Pero nuestra admiración no se detiene en el esquema, el orden o las omisiones de las Instituciones: también advertimos que las soluciones gayanas no siempre coinciden con las que encontramos en las obras de los grandes juristas a él contemporáneos, y que hasta a veces contrastan radicalmente con ellas, y valga entre otros, el ejemplo que se nos ofrece en el párrafo 82 del Comentario II, donde Gayo dice que si un pupilo presta dinero sin autorización del tutor, las monedas “no pasan a ser de quien las recibe”, y el prestatario “no contrae ninguna obligación”; pues considera que el pupilo “puede reivindicar sus propias monedas”. Esta construcción absurda, que parte del supuesto de la identificabilidad de las monedas –ya que sólo así se podrían reivindicar– está contradicha por Juliano, según consta en D. 12,1,12 y 12,1,19,1; donde se reconoce la obligación del prestatario, exigible a través de la condictio, debido a que la confusión o consumición de las monedas, que tiene lugar por el solo hecho de tomarse como prestadas, hace imposible una hipotética reivindicatoria. Y como este ejemplo, podríamos anotar otros, que no entramos a considerar por cuanto requieren un estudio atento del pensamiento jurisprudencial, excesivo para los límites de esta introducción; pero algunos son bien conocidos: así el concepto de capitidisminución como “disminución individual de rango”, que aparece en 1,159 a 163, no coincide con el significado jurisprudencial de “disminución del número de individuos en la familia”; la exigencia de la recta conciencia o “buena fe” en la usucapión, según se lee en 2.43, contradice la doctrina que nos transmiten conocidos textos de Juliano; Pomponio o Paulo; la confusión entre cretio y spatium deliberandi, tal como se presenta en 2,164, será moneda común en el Derecho postclásico, pero de ninguna manera en la doctrina jurisprudencial anterior a Marco Aurelio. Contrastan también con los escritos de los juristas el concepto de “sucesión entre vivos” de 3,82-83 o hasta la célebre cuadripartición de los contratos de 3,90, construida posiblemente a partir de la extensión indebida de un típico problema bancario relativo al dinero que se debe simultáneamente por razón de mutuo (re) y de estipulación (uerbis).

LA PRESENTE VERSIÓN

Lo dicho sobre el texto de las Instituciones nos permite deducir sin esfuerzo que la traducción fiel del pensamiento de este “prepostclásico” que es Gayo, lleva en sí el inconveniente de la propia ambigüedad intelectual del autor, quien pretende enseñar a esco-lares el derecho jurisprudencial de la época, a pesar de hallarse inmerso en un mundo que prefigura los que serán conceptos comunes en el período postclásico. Las frases o palabras de contenido técnico obligan una y otra vez a decidirse por traducciones más o menos comprometidas, y mi actitud se ha inclinado, en general, por el compromiso mayor, movido por el deseo de evitar al lector moderno verse compelido a dar a la palabras de Gayo un sentido concorde más con las nociones actuales que con los conceptos romanos: así por ejemplo, se prefieren las formas verbales “contraer” y “delinquir” en vez de los sustantivos “contrato” y “delito”, cuando se traduce “ex contractu” o “ex delicto”, o se prefiere “lealtad recíproca” a “buena fe” cuando se traduce la expresión “bona fides” referida a acciones o negocios. Creo que el mérito de esta nueva traducción a Gayo –si alguno tiene– es precisamente su alto grado de compromiso.

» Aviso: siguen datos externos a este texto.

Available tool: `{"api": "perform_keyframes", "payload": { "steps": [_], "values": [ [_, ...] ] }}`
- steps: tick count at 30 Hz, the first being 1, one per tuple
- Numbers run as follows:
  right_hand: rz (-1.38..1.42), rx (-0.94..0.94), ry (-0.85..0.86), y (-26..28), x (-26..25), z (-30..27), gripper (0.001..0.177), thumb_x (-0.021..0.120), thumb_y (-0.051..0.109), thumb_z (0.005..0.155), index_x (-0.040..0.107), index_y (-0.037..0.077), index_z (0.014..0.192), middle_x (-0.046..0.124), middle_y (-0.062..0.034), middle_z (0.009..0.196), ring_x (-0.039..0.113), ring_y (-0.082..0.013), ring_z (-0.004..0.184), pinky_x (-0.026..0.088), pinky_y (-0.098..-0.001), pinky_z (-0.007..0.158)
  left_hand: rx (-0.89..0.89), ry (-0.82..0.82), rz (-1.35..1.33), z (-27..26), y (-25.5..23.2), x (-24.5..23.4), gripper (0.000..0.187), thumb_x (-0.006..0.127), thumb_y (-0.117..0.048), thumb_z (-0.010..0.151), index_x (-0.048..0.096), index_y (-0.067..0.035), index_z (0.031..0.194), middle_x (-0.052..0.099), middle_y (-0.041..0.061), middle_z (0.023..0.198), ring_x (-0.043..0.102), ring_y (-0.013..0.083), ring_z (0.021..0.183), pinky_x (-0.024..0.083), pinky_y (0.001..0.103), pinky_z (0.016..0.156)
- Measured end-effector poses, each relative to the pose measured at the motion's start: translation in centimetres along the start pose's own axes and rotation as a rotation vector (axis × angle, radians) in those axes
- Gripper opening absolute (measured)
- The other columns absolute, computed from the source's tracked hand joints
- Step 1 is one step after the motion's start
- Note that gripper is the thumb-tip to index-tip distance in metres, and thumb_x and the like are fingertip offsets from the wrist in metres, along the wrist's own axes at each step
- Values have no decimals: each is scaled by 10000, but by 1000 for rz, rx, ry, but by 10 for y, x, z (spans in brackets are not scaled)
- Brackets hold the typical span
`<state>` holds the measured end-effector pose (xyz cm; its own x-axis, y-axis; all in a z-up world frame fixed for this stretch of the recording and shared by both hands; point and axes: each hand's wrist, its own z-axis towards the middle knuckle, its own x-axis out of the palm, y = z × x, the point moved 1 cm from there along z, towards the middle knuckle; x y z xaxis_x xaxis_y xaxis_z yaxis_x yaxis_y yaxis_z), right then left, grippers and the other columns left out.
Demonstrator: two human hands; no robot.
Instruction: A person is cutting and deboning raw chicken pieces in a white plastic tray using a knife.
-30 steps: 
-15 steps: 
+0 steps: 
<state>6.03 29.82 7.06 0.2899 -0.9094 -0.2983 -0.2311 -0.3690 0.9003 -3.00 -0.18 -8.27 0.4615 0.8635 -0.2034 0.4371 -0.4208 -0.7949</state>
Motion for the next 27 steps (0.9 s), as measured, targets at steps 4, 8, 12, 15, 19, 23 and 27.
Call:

Y para terminar, vaya mi sincera y cumplida gratitud a todos quienes con su ayuda, estímulo y comprensión, contribuyeron a aliviar mi trabajo, y ante todo debo recordar a la catedrática española doctora Bárbara Pastor Artigues, filóloga y latinista eximia, con cuya estrecha colaboración compuse el texto caste-llano básico, tantas veces después revisado, criticado, sometido a prueba, alterado y depurado. No puedo olvidar tampoco la larga lista de personas que tuvieron la paciencia de soportar una y otra vez el tedioso trance de corregir las pruebas, tanto en la versión latina como en la romanceada. Y por último, mi gratitud a la Pontificia Universidad Católica de Chile, personificada para estos fines en su Editorial. A todos ellos, agradecido, vaya mi reconocimiento.